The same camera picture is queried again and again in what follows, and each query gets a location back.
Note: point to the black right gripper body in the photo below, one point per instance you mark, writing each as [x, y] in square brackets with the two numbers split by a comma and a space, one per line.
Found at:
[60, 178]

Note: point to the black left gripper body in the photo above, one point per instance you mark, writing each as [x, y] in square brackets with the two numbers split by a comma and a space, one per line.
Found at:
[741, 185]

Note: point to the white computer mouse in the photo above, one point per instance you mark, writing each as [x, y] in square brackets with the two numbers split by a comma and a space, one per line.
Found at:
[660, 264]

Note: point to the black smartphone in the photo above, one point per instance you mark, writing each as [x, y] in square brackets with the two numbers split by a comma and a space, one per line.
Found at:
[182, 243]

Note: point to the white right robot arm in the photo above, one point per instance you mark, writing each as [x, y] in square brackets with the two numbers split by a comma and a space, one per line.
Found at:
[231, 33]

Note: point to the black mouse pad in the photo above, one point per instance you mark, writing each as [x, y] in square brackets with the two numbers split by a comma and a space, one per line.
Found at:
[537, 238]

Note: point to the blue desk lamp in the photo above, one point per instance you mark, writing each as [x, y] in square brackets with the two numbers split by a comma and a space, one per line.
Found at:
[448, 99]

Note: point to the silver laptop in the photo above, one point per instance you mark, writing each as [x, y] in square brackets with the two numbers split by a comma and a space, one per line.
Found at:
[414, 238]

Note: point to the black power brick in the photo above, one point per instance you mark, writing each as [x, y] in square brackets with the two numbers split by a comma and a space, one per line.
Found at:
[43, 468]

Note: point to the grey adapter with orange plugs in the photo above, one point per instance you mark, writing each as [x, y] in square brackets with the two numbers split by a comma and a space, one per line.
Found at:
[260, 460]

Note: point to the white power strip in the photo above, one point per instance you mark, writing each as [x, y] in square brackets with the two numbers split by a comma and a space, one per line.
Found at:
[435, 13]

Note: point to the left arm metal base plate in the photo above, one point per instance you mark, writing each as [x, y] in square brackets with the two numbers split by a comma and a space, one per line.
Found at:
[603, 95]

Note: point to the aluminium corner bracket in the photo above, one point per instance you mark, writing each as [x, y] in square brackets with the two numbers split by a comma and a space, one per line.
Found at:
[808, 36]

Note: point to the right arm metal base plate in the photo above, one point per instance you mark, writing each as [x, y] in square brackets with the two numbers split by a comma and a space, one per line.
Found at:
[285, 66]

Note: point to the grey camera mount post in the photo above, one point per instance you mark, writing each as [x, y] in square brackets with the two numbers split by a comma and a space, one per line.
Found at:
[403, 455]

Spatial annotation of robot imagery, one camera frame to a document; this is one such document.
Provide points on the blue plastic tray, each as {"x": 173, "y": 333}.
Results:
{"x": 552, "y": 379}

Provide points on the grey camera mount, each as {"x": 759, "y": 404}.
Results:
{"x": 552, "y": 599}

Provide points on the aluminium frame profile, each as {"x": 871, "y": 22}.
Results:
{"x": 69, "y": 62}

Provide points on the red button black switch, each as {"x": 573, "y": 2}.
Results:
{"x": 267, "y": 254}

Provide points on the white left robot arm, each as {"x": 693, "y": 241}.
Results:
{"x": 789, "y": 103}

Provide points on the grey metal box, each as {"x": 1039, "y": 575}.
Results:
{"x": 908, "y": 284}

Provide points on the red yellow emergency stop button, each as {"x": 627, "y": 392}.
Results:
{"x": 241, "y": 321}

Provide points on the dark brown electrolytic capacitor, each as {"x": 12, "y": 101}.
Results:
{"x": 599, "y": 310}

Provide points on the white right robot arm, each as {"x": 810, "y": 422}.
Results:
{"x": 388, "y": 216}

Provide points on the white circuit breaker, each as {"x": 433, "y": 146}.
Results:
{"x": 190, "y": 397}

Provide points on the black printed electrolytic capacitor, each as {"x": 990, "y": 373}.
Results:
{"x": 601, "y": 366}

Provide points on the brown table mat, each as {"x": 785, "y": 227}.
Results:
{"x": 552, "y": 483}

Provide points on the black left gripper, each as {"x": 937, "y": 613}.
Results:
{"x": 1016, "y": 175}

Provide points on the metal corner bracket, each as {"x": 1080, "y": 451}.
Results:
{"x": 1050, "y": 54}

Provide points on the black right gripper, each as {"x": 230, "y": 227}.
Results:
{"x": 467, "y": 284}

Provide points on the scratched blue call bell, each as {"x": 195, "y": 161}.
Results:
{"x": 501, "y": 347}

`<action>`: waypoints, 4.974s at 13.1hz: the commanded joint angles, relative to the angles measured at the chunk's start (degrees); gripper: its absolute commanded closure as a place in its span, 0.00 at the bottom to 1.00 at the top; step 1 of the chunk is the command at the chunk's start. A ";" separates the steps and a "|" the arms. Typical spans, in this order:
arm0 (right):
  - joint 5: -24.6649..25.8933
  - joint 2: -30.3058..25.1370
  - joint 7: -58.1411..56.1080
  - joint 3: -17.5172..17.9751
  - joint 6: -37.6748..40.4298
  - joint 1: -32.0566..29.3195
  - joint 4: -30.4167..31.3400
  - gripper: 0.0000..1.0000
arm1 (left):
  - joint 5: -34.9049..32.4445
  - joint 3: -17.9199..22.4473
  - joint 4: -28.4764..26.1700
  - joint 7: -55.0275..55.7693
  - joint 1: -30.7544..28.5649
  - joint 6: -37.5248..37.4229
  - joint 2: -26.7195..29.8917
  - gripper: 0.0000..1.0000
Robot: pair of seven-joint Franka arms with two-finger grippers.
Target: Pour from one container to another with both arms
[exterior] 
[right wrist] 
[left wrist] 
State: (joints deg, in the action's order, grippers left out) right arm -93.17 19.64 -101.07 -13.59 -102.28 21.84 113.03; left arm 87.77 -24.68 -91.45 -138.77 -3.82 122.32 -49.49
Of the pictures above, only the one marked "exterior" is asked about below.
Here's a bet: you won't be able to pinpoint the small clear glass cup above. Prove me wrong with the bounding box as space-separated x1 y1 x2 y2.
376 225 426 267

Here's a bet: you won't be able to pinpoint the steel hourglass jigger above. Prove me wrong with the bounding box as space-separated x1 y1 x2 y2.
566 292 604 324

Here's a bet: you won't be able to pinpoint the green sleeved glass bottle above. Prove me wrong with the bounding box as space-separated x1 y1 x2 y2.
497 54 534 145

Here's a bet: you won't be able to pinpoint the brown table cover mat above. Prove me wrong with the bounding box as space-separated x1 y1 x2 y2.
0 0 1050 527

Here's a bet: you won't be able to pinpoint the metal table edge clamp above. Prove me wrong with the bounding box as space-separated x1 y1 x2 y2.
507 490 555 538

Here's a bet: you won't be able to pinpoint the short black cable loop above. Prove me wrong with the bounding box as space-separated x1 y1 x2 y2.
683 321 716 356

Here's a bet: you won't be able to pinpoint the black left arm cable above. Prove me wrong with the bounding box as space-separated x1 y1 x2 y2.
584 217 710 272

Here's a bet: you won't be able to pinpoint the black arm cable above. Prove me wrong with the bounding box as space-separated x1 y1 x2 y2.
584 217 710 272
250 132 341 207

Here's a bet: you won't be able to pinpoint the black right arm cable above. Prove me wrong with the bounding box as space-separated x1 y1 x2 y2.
--------
All of the entries are to be set down again without alteration.

The same camera picture is queried again and again in what follows, and each query gets a location back.
Note: point to the black right gripper body in the photo below, one point per instance you mark, writing each as [x, y] in square brackets with the two numbers split by a comma and a space, one per line.
Found at:
[60, 178]

Note: point to the black left gripper body in the photo above, one point per instance you mark, writing each as [x, y] in square brackets with the two numbers split by a comma and a space, one per line.
Found at:
[741, 185]

Note: point to the white computer mouse in the photo above, one point per instance you mark, writing each as [x, y] in square brackets with the two numbers split by a comma and a space, one per line.
Found at:
[660, 264]

Note: point to the black smartphone in the photo above, one point per instance you mark, writing each as [x, y] in square brackets with the two numbers split by a comma and a space, one per line.
Found at:
[182, 243]

Note: point to the white right robot arm in the photo above, one point per instance you mark, writing each as [x, y] in square brackets with the two numbers split by a comma and a space, one per line.
Found at:
[231, 33]

Note: point to the black mouse pad in the photo above, one point per instance you mark, writing each as [x, y] in square brackets with the two numbers split by a comma and a space, one per line.
Found at:
[537, 238]

Note: point to the blue desk lamp in the photo above, one point per instance you mark, writing each as [x, y] in square brackets with the two numbers split by a comma and a space, one per line.
Found at:
[448, 99]

Note: point to the silver laptop in the photo above, one point per instance you mark, writing each as [x, y] in square brackets with the two numbers split by a comma and a space, one per line.
Found at:
[414, 238]

Note: point to the black power brick in the photo above, one point per instance you mark, writing each as [x, y] in square brackets with the two numbers split by a comma and a space, one per line.
Found at:
[43, 468]

Note: point to the grey adapter with orange plugs in the photo above, one point per instance you mark, writing each as [x, y] in square brackets with the two numbers split by a comma and a space, one per line.
Found at:
[260, 460]

Note: point to the white power strip in the photo above, one point per instance you mark, writing each as [x, y] in square brackets with the two numbers split by a comma and a space, one per line.
Found at:
[435, 13]

Note: point to the left arm metal base plate in the photo above, one point per instance you mark, writing each as [x, y] in square brackets with the two numbers split by a comma and a space, one per line.
Found at:
[603, 95]

Note: point to the aluminium corner bracket in the photo above, one point per instance you mark, writing each as [x, y] in square brackets with the two numbers split by a comma and a space, one per line.
Found at:
[808, 36]

Note: point to the right arm metal base plate in the photo above, one point per instance you mark, writing each as [x, y] in square brackets with the two numbers split by a comma and a space, one per line.
Found at:
[285, 66]

Note: point to the grey camera mount post in the photo above, one point per instance you mark, writing each as [x, y] in square brackets with the two numbers split by a comma and a space, one per line.
Found at:
[403, 455]

Spatial annotation of robot imagery, one camera frame to a document; this is one such document.
Provide points on the blue plastic tray, each as {"x": 173, "y": 333}.
Results:
{"x": 552, "y": 379}

Provide points on the grey camera mount, each as {"x": 759, "y": 404}.
Results:
{"x": 552, "y": 599}

Provide points on the aluminium frame profile, each as {"x": 871, "y": 22}.
Results:
{"x": 69, "y": 62}

Provide points on the red button black switch, each as {"x": 573, "y": 2}.
Results:
{"x": 267, "y": 254}

Provide points on the white left robot arm, each as {"x": 693, "y": 241}.
Results:
{"x": 789, "y": 103}

Provide points on the grey metal box, each as {"x": 1039, "y": 575}.
Results:
{"x": 908, "y": 284}

Provide points on the red yellow emergency stop button, each as {"x": 627, "y": 392}.
Results:
{"x": 241, "y": 321}

Provide points on the dark brown electrolytic capacitor, each as {"x": 12, "y": 101}.
Results:
{"x": 599, "y": 310}

Provide points on the white right robot arm, each as {"x": 810, "y": 422}.
Results:
{"x": 388, "y": 216}

Provide points on the white circuit breaker, each as {"x": 433, "y": 146}.
Results:
{"x": 190, "y": 397}

Provide points on the black printed electrolytic capacitor, each as {"x": 990, "y": 373}.
Results:
{"x": 601, "y": 366}

Provide points on the brown table mat, each as {"x": 785, "y": 227}.
Results:
{"x": 552, "y": 483}

Provide points on the black left gripper, each as {"x": 937, "y": 613}.
Results:
{"x": 1016, "y": 175}

Provide points on the metal corner bracket, each as {"x": 1080, "y": 451}.
Results:
{"x": 1050, "y": 54}

Provide points on the black right gripper, each as {"x": 230, "y": 227}.
Results:
{"x": 467, "y": 284}

Provide points on the scratched blue call bell, each as {"x": 195, "y": 161}.
Results:
{"x": 501, "y": 347}

`<action>`: waypoints, 4.974s at 13.1hz: the commanded joint angles, relative to the angles measured at the chunk's start (degrees); gripper: its absolute commanded closure as a place in its span, 0.00 at the bottom to 1.00 at the top; step 1 of the chunk is the command at the chunk's start. A ";" separates the steps and a "|" the arms. Typical spans, in this order:
arm0 (right):
  - joint 5: -24.6649..25.8933
  - joint 2: -30.3058..25.1370
  - joint 7: -58.1411..56.1080
  - joint 3: -17.5172..17.9751
  - joint 6: -37.6748..40.4298
  - joint 1: -32.0566..29.3195
  - joint 4: -30.4167..31.3400
  - gripper: 0.0000..1.0000
arm1 (left):
  - joint 5: -34.9049..32.4445
  - joint 3: -17.9199..22.4473
  - joint 4: -28.4764..26.1700
  - joint 7: -55.0275..55.7693
  - joint 1: -30.7544..28.5649
  - joint 6: -37.5248..37.4229
  - joint 2: -26.7195..29.8917
  - gripper: 0.0000..1.0000
Robot: pair of seven-joint Franka arms with two-finger grippers.
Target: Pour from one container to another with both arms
[exterior] 
[right wrist] 
[left wrist] 
State: (joints deg, in the action's order, grippers left out) right arm -93.17 19.64 -101.07 -13.59 -102.28 21.84 113.03; left arm 87.77 -24.68 -91.45 -138.77 -3.82 122.32 -49.49
Of the pictures above, only the one marked "exterior" is asked about below.
Here's a bet: you won't be able to pinpoint the small clear glass cup above. Prove me wrong with the bounding box as space-separated x1 y1 x2 y2.
376 225 426 267

Here's a bet: you won't be able to pinpoint the steel hourglass jigger above. Prove me wrong with the bounding box as space-separated x1 y1 x2 y2.
566 292 604 324

Here's a bet: you won't be able to pinpoint the green sleeved glass bottle above. Prove me wrong with the bounding box as space-separated x1 y1 x2 y2.
497 54 534 145

Here's a bet: you won't be able to pinpoint the brown table cover mat above. Prove me wrong with the bounding box as space-separated x1 y1 x2 y2.
0 0 1050 527

Here's a bet: you won't be able to pinpoint the metal table edge clamp above. Prove me wrong with the bounding box as space-separated x1 y1 x2 y2.
507 490 555 538

Here's a bet: you won't be able to pinpoint the short black cable loop above. Prove me wrong with the bounding box as space-separated x1 y1 x2 y2.
683 321 716 356

Here's a bet: you won't be able to pinpoint the black left arm cable above. Prove me wrong with the bounding box as space-separated x1 y1 x2 y2.
584 217 710 272

Here's a bet: you won't be able to pinpoint the black arm cable above. Prove me wrong with the bounding box as space-separated x1 y1 x2 y2.
584 217 710 272
250 132 341 207

Here's a bet: you won't be able to pinpoint the black right arm cable above. Prove me wrong with the bounding box as space-separated x1 y1 x2 y2.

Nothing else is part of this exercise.